WHAT YOU NEED TO DO ->
Go over the material below and report every line that contains the word "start".
━━━━━ SOURCE DATA ━━━━━
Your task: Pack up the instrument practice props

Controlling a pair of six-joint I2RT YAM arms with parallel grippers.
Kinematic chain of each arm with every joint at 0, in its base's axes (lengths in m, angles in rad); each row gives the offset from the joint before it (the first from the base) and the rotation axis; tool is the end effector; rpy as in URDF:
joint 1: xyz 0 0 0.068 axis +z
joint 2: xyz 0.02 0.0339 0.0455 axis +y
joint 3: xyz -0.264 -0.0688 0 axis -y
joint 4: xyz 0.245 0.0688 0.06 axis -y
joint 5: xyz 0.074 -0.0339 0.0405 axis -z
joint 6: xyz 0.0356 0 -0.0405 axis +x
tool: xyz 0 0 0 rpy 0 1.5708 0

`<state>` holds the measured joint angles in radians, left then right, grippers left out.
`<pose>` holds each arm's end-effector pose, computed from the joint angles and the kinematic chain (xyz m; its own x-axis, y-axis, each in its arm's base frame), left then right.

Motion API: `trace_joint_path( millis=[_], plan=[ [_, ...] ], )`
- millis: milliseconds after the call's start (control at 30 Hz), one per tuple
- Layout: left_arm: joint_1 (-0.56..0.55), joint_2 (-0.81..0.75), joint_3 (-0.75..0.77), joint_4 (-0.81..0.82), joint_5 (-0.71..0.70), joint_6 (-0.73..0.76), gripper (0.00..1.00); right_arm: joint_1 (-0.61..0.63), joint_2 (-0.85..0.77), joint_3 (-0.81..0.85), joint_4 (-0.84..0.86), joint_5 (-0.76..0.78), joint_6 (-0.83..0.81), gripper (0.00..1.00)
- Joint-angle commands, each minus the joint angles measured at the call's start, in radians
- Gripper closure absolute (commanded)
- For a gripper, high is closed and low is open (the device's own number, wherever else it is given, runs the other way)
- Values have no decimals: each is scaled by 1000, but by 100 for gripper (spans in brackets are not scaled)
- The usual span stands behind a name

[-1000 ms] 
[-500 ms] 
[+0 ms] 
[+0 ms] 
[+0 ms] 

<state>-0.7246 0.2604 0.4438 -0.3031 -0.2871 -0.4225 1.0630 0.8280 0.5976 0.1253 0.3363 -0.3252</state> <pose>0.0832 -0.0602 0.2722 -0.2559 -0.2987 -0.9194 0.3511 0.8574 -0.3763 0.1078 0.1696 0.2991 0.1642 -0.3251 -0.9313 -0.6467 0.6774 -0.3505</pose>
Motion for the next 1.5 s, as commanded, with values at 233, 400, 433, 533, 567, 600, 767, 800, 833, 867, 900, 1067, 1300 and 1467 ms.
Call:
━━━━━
EXERCISE ANSWER ->
- millis: milliseconds after the call's start (control at 30 Hz), one per tuple
- Joint-angle commands, each minus the joint angles measured at the call's start, in radians

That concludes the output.